Task directions: Would you count the lines below that contain the string "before" and reply with that number only?

══ Provided records ══

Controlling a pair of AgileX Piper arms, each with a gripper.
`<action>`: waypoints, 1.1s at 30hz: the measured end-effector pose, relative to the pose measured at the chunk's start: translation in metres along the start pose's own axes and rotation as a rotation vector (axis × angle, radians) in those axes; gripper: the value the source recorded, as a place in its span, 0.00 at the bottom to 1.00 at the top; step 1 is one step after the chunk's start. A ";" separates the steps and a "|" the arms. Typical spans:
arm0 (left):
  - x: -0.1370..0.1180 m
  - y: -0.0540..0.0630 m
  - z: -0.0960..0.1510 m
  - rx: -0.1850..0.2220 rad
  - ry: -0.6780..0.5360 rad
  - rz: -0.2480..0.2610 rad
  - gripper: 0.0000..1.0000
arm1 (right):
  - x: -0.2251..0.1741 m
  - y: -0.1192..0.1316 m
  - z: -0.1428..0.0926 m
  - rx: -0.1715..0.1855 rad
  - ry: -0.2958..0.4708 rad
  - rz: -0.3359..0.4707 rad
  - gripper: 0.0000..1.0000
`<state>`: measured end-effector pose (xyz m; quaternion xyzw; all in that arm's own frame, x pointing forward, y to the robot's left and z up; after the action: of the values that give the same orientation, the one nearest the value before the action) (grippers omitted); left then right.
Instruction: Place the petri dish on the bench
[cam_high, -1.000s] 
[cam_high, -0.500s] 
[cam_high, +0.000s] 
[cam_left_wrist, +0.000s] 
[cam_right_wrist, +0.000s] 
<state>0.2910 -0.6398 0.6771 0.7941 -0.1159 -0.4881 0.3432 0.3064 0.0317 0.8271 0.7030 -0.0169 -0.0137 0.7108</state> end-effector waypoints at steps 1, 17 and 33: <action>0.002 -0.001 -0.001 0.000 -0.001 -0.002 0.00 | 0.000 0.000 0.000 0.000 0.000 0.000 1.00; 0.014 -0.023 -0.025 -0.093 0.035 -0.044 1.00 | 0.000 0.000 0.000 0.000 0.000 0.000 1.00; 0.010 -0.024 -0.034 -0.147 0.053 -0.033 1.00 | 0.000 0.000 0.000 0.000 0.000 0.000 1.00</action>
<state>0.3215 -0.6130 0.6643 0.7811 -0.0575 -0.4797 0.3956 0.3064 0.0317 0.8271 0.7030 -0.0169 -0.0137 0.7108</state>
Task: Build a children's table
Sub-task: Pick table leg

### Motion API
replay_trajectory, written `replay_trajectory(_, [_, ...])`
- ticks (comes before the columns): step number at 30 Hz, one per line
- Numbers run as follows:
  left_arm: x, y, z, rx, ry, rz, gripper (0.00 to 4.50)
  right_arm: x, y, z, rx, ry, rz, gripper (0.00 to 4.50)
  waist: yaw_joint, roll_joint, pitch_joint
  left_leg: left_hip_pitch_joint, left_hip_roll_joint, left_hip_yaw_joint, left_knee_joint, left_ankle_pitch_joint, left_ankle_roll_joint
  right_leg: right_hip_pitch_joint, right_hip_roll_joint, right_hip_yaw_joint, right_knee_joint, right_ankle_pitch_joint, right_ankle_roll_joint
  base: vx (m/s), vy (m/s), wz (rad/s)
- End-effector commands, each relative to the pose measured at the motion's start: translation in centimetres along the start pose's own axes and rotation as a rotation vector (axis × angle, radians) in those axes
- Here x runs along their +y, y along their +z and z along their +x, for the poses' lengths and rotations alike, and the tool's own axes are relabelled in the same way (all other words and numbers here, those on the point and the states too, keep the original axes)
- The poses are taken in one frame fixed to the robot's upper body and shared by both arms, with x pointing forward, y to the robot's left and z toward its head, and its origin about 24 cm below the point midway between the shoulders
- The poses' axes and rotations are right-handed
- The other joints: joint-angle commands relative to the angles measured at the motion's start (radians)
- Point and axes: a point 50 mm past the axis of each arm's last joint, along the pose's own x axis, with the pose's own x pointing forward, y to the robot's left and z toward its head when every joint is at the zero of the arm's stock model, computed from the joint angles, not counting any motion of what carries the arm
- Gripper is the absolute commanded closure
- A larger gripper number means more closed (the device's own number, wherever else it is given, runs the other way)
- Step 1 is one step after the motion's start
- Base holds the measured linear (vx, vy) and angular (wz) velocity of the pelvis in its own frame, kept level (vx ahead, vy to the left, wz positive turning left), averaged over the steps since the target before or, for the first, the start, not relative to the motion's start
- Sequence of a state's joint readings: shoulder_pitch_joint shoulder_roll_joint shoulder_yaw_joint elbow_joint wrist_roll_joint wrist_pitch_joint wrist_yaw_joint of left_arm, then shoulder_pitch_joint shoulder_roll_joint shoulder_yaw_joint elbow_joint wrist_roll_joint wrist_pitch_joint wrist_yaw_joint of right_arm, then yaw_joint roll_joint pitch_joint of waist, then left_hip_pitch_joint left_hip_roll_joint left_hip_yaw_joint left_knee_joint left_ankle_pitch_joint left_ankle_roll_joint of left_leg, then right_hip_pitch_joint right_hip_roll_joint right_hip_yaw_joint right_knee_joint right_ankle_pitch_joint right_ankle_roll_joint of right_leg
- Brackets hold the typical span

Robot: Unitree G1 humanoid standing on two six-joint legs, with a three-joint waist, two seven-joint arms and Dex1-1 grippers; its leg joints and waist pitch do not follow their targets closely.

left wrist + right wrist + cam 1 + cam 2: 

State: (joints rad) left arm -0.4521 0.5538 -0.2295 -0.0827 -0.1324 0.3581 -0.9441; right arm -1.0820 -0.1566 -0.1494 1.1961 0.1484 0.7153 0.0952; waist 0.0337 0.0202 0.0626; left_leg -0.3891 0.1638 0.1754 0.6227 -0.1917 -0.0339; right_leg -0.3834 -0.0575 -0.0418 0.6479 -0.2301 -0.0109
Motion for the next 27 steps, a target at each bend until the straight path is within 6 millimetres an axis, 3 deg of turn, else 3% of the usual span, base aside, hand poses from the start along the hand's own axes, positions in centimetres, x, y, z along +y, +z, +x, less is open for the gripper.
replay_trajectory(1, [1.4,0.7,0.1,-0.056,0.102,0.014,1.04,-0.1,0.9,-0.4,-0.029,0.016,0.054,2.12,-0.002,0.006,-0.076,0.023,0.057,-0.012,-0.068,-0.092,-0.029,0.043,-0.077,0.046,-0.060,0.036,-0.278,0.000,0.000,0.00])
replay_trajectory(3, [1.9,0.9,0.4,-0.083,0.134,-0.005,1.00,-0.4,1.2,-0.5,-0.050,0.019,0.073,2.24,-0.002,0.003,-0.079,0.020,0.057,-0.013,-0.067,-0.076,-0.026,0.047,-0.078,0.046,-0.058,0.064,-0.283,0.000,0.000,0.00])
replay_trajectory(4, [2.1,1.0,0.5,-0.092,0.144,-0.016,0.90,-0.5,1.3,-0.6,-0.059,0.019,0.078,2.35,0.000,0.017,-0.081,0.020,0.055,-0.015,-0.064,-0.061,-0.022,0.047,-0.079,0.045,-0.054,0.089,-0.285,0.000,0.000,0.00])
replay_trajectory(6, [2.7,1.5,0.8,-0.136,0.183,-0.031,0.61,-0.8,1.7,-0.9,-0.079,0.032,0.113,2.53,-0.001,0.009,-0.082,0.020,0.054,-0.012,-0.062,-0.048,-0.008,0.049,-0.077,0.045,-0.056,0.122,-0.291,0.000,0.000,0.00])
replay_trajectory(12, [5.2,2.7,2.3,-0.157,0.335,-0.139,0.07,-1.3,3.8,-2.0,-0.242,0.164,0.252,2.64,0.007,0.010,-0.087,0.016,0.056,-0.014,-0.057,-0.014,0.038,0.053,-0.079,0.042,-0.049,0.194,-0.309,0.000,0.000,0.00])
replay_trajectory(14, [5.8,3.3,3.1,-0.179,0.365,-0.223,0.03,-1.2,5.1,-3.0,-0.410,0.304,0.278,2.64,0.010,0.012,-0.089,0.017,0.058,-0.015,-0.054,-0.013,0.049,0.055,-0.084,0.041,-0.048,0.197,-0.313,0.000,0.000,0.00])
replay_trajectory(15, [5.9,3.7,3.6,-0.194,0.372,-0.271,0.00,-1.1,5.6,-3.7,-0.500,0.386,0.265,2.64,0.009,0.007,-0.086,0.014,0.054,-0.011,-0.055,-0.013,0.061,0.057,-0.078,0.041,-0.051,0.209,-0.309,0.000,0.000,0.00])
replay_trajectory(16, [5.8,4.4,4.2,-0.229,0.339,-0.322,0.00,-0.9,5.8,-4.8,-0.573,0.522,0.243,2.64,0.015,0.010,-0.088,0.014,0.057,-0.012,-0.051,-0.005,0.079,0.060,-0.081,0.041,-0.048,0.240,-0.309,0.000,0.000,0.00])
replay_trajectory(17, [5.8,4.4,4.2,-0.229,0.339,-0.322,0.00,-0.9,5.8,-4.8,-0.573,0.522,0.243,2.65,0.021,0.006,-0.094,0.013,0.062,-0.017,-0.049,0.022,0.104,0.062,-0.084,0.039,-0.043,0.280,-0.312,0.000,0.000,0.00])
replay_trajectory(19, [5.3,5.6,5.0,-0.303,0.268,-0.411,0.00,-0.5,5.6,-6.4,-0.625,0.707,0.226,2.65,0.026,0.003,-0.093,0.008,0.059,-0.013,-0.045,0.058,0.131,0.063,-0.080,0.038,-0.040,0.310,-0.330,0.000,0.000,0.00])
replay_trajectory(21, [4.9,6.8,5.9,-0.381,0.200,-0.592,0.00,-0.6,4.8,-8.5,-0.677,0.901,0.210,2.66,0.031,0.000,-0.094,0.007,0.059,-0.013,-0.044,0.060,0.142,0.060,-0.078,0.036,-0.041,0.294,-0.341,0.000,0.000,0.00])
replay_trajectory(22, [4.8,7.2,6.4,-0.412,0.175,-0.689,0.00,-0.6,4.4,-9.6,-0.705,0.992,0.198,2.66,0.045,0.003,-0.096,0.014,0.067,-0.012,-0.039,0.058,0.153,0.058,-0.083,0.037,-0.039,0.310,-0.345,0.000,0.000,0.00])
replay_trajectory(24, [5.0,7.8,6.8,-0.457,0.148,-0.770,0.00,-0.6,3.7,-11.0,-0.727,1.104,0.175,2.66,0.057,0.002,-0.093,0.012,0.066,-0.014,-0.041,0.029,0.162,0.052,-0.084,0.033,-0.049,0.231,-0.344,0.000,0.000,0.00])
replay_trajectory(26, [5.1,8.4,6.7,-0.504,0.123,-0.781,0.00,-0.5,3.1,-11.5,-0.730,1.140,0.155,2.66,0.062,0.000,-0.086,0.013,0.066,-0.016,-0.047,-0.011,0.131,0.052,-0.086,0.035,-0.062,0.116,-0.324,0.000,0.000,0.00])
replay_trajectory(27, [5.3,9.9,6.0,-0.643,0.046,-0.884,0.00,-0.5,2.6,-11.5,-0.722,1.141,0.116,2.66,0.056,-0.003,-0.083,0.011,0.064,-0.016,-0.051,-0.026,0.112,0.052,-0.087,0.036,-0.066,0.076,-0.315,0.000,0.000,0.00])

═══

Reply: 3